The conventional response to supply chain risk is exclusion. If a supplier presents reputational or legal risk, remove them quickly. JJ’s critique is direct.

“They just then become somebody else’s problem and the issue doesn’t go away.”

Supply chains are not siloed. A mine serving one electronics company is probably serving several others. Exclusion displaces the risk without reducing it. His alternative is supplier capacity investment: working with suppliers to bring them into conformance rather than cutting them out. The financial case is not immediate.

But the ecosystem logic is hard to dismiss. Your problem is my problem. My problem is your problem.

The Sourcing Engineer Nobody Asked About Scope Three

The most precise observation in the episode is also the most uncomfortable. JJ asks what sourcing engineers are actually appraised on. The answer is cost, quality, and timeliness. Not Scope 3 emissions. Not legal exposure from high-risk sourcing locations. Not human rights due diligence.

“You’re looking at people who have the responsibility without the accountability and people who have the accountability without the responsibility. Not particularly well joined up thinking.”

Until the metrics used to evaluate daily sourcing decisions include the full range of material risks, responsible sourcing frameworks will sit adjacent to operations rather than inside them.
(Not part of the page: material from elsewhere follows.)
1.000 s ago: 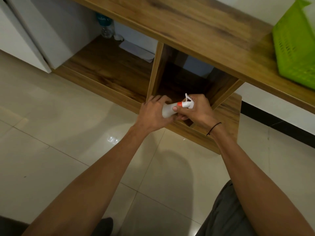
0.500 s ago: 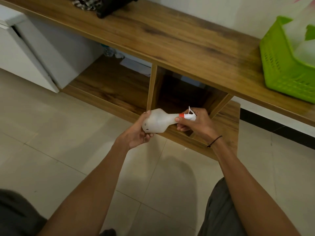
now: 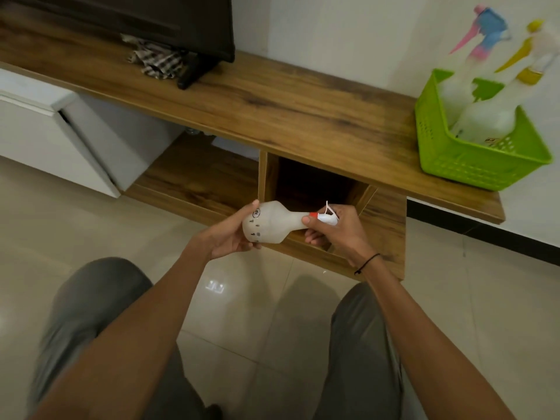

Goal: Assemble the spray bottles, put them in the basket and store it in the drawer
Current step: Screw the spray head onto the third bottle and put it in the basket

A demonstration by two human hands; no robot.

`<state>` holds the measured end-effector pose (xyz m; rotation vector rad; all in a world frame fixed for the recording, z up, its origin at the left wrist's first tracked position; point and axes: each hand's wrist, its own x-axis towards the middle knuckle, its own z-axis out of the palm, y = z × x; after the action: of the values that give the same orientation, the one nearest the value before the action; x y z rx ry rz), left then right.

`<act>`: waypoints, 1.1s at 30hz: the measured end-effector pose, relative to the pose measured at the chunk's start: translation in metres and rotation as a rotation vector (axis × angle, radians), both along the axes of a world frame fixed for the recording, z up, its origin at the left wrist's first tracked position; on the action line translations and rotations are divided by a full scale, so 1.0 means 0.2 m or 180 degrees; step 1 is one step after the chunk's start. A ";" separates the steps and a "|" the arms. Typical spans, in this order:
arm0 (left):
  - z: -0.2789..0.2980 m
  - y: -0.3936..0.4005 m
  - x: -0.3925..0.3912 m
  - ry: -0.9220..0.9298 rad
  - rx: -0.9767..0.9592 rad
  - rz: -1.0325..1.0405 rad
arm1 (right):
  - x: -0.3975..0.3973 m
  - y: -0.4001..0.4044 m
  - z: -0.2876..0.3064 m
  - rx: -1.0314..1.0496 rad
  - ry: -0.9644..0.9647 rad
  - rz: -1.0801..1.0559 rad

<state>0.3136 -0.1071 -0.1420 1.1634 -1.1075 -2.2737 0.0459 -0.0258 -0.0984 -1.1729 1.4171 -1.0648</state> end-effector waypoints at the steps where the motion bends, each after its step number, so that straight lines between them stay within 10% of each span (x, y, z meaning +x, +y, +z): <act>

JJ draws an analogy to occupational health and safety, which shifted from bolt-on obligation to core business function over several decades. The difference is that the health and safety shift was driven partly by liability landing directly on the decision-makers. That liability structure, in responsible sourcing, does not yet exist in the same form.

 

Robbing Peter to Pay Paul

The episode’s deepest tension is ecological. Decarbonisation requires minerals that require mining. Recycling currently recovers perhaps ten percent of the minerals in circulation. The gap will not close through circularity alone.

“You’re still going to have to mine. How do we make sure that society is having its needs met but we’re not disadvantaging those who are being impacted?”

Whether the governance frameworks being built today can reach far enough down the supply chain, and change the right incentive structures, before the extraction volumes required by net zero arrive in full is, as of now, genuinely open.